Stefan, Josef

Stefan Josef, Physiker und Mathematiker. Geb. St. Peter (Klagenfurt, Ktn.), 24. 3. 1835; gest. Wien, 7. 1. 1893.

Sohn eines slowen. Lebensmittelhändlers. Nach Absolv. der Schulausbildung in Klagenfurt stud. S. ab 1853 Mathematik und Physik an der Univ. Wien, insbes. unter J. M. Petzval und A. Frh. v. Ettingshausen (beide s. d.); 1858 Dr. phil. 1857 veröff. er bereits seine ersten wiss. Erkenntnisse in „Poggendorffs Annalen der Physik“, worauf ihm der Physiologe Carl Ludwig das physikal. Laboratorium der Wr. Josephs-Akad. für weitere Experimente zur Verfügung stellte. Ab 1858 Realschullehrer für Physik, habil. sich S. noch im selben Jahr für mathemat. Physik. 1863 o. Prof. für höhere Physik an der Univ. Wien, wurde er als Nachfolger von Ettingshausen 1866 auch Dir. des Physikal. Inst. 1869/70 Dekan der phil. Fak., 1876/77 Rektor der Univ. Wien. Als Begründer der österr. Physikerschule befaßte sich S. mit Optik, Elektrodynamik, kinet. Gastheorie, Schall und Akustik. Berühmt wurde er durch die Entdeckung des nach ihm benannten Strahlensatzes, die S.-Boltzmann-Konstante und das S.-Boltzmannsche Strahlungsgesetz (1879), das einen wesentl. Beitr. zur näheren Kenntnis der Intensität von Wärmestrahlung bot und mit dem er als erster die richtige Temperatur der Sonnenoberfläche berechnete. S. bestimmte experimentell das Wärmeleitvermögen von Gasen mittels selbst konstruierten Diathermometers. Ebenso förderte er die Übernahme der Maxwellschen Theorie auf dem europ. Festland. S. war gleichermaßen zur mathemat. Durcharbeitung eines physikal. Problems wie zu dessen experimenteller Untersuchung befähigt. Bes. wichtig schien ihm die prakt. Anwendung der gewonnenen Erkenntnisse. 1883 Vors. der Internationalen elektr. Ausst. in Wien und 1885 Vors. der Internationalen Stimmtonkonferenz ebd.

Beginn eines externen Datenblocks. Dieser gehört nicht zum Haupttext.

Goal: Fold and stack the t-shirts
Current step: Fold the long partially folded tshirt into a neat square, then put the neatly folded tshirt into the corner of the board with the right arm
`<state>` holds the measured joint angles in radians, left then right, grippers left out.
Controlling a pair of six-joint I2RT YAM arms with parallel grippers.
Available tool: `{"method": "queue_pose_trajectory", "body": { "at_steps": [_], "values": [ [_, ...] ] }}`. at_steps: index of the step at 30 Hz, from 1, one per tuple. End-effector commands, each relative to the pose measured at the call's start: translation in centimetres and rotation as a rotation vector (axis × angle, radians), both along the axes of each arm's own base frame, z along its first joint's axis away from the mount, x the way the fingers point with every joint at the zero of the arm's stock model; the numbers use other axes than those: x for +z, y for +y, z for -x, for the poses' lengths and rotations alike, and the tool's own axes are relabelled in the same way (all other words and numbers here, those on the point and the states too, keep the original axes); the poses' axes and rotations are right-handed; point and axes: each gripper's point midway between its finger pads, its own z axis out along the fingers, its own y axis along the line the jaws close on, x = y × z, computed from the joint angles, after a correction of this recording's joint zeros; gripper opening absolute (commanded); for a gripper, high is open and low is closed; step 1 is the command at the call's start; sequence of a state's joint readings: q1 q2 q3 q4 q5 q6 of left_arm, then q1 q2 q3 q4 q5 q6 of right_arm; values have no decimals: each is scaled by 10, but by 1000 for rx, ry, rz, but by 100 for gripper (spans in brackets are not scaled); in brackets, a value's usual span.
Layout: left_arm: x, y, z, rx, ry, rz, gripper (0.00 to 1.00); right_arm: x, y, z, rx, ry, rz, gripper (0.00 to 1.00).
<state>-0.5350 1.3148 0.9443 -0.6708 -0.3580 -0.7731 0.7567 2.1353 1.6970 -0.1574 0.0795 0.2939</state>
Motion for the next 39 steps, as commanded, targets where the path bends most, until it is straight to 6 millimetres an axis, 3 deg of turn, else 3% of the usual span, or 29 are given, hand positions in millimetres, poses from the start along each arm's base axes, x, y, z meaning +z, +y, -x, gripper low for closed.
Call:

S., Träger mehrerer internationaler Orden, war Mitgl. zahlreicher internationaler Akad. und Ges., u. a. der Komm. zur Erforschung der physikal. Verhältnisse der Adria, der Normal-Eichungs- und der Schlagwetterkomm. 1860 k. M., 1865 w. M. der k. Akad. der Wiss. in Wien, war er 1875–84 deren Sekr. und 1885–92 Vizepräs. und erhielt 1865 deren ersten Ignaz-Lieben-Preis als Anerkennung für seine Erkenntnisse über die Natur des unpolarisierten Lichtes.

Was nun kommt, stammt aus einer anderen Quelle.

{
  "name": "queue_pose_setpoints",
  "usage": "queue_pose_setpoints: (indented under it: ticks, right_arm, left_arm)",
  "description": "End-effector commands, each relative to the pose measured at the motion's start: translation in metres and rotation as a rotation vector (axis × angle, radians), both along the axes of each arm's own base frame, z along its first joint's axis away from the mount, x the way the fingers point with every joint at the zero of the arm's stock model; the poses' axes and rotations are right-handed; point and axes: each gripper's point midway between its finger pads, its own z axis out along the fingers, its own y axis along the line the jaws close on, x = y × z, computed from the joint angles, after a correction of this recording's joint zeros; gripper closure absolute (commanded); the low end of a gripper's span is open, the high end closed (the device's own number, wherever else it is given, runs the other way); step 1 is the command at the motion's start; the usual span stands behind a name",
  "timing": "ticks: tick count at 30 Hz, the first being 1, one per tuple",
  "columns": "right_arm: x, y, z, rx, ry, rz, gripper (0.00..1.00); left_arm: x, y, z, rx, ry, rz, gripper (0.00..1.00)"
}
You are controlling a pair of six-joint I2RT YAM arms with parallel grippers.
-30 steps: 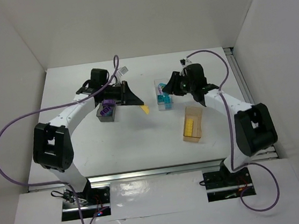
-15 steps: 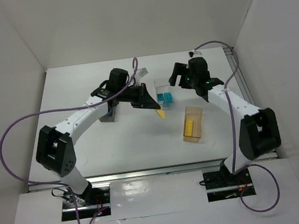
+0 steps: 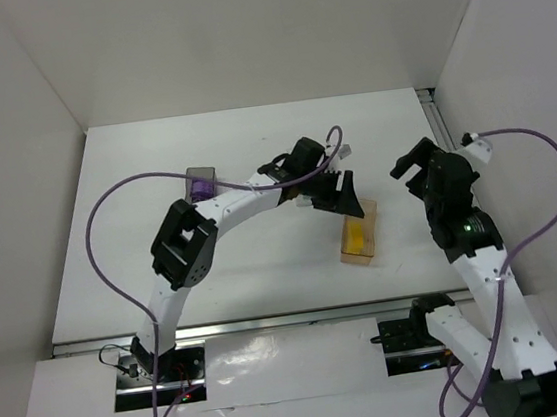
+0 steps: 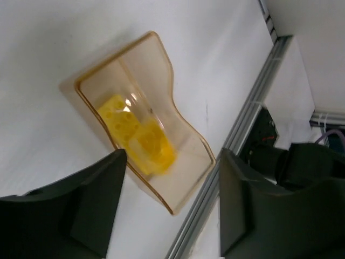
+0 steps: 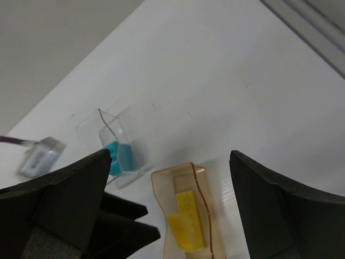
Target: Sort the legos into containers by color
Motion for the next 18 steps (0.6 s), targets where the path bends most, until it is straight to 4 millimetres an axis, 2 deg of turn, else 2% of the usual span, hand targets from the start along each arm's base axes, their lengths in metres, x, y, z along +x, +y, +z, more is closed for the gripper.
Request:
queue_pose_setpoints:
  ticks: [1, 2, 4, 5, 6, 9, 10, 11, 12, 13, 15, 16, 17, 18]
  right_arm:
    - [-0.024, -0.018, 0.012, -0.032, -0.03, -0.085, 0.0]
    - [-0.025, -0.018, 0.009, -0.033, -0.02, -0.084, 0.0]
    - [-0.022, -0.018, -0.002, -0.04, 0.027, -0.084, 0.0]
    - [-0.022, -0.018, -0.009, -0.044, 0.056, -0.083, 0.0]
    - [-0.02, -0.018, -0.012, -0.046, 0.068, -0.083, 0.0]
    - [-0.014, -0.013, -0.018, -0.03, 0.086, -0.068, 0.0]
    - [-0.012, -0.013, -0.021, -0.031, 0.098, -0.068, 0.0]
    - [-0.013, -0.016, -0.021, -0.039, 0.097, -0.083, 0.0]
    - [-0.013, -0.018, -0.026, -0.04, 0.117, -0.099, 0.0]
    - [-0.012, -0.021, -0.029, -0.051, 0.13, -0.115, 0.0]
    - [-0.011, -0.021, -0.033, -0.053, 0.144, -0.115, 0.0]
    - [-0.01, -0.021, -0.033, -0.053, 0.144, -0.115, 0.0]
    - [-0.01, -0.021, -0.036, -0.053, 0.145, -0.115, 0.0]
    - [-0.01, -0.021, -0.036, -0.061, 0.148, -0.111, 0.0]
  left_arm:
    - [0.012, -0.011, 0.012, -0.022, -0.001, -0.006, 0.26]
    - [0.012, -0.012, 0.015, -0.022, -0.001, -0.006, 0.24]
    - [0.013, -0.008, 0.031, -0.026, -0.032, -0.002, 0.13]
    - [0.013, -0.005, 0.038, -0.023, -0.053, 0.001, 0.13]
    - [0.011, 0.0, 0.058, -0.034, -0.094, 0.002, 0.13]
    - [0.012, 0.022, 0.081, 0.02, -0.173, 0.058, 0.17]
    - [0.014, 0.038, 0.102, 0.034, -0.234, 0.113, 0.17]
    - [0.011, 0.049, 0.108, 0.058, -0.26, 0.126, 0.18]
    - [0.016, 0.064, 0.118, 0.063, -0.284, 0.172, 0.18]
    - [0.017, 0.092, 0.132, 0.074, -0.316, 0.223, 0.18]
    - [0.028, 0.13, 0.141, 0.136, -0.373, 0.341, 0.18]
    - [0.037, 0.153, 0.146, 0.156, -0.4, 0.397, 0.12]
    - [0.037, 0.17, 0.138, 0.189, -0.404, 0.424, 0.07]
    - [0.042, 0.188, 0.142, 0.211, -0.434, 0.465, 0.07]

Werke: W. (auch s. u. Eisenberg): Vorlesungen, 2 Bde., 1870; zahlreiche Beitrr. in Sbb. Wien, math.-nat. Kl., Annalen der Physik; etc.
Literatur: Die Presse, 12./13. 10. 1991; Almanach Wien 43, 1893, S. 252ff. (m. B.); Eisenberg 2 (m. W.); Enc. Jug.; Inauguration Univ. Wien, 1893/94, 1893, S. 8f.; Wurzbach; A. v. Obermayer, Zur Erinnerung an J. S., 1893; Z. für Elektrotechnik 11, 1893, S. 51f.; P. Lenard, Große Naturforscher, 1930, S. 299; G. Jäger, Vortrag über S. in dessen Geburtsort …, 1935; L. Bittner, Physik an der Univ. Wien, phil. Diss. Wien, 1949, S. 110ff.; Österr. Naturforscher und Techniker, 1950, S. 47ff. (m. B.); Dictionary of Scientific Biography 13, 1976; T. Mayerhofer, Der Lehrkörper der Phil. Fak. von 1848 bis 1873, phil. Diss. Wien, 1982, S. 278f.; J. Strnad, in: Zbornik za zgodovino naravoslovja in tehnike 8, 1985, S. 65ff.; S. Sitar, J. S., …, 1993; Lex. der Elektrotechniker, 1996; Personenlex. Österr., ed. E. Bruckmüller, 2002 (m. B.); Biograph. Enz. dt.sprachiger Naturwiss. 2, ed. D. v. Engelhardt, 2003; P. Schuster, in: Die wiss. Welt von gestern, ed. R. W. Soukup, 2004, S. 25ff. (m. B. u. L.); D. Angetter – M. Martischnig, Biografien österr. PhysikerInnen, 2005 (m. B.); AVA, UA, Materialiensmlg. ÖBL, alle Wien.